- Remove tick-cluster.js, the version from ringpop-common should be used #278
- Emit server-added and server-removed stat on ringChanged event #281
- Feature: Automatic partition detection and recovery #272
- Feature: Bidirectional full syncs for more robust gossip #251
- Feature: Automatic cleanup of faulty nodes from membership #257
- Deprecated: "admin/reload"-endpoint #255
- Refactor: DiscoverProvider abstraction to discover bootstrap hosts #253
- Various fixes and improvements for test suite #263 #262 #254 #245
-
Automatic reaping of faulty nodes
Previously nodes marked as faulty would stay in the memberlist indefinitely. Since, 10.15.0 these nodes will be automatically removed after 24 hours by default.
You can customize the reaping delay using the
stateTimeouts.faulty(default 86400000ms = 24h) option.If you are upgrading please try to upgrade the entire cluster before the reaping kicks in (24 hours). When ran together with an older version for a prolonged period of time an increase in cpu and bandwidth utilization is expected.
-
Automatic partition healing
Ringpop now automatically heals partitions by querying the bootstrap provider (e.g. reading file from disk) and reaching out to the nodes that could live in another partition. This causes reads/queries to the bootstrap provider after the initial bootstrap.

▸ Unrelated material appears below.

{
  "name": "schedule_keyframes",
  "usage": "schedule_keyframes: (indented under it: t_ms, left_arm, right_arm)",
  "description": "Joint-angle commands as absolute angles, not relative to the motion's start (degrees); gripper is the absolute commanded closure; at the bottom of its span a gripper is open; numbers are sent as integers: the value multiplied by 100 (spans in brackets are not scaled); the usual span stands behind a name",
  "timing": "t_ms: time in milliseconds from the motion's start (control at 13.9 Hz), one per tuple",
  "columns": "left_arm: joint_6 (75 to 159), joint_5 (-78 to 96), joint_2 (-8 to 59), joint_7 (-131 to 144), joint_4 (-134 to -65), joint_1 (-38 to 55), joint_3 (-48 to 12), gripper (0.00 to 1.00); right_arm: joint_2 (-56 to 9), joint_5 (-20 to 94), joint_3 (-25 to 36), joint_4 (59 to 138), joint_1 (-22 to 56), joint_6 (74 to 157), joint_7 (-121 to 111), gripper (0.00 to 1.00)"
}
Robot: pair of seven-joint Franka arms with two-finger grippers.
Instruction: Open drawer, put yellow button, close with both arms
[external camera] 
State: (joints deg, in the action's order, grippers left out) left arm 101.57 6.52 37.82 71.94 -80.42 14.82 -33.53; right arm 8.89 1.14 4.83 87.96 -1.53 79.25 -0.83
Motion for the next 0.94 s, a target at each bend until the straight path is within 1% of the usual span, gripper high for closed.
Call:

The algorithm attempts to heal 3 times per 30s on average, over the entire cluster. You can customize this using the
discoverProviderHealerBaseProbability(default 3),discoverProviderHealerPeriod(default 30000ms = 30s) options.
Both Reaping faulty nodes and Partition healing can be triggered manually in as well with ringpop-admin v0.13.0 via ringpop-admin heal ip:port and ringpop-admin reap ip:port. This version is backwards compatible and therefore should be a drop in replacement.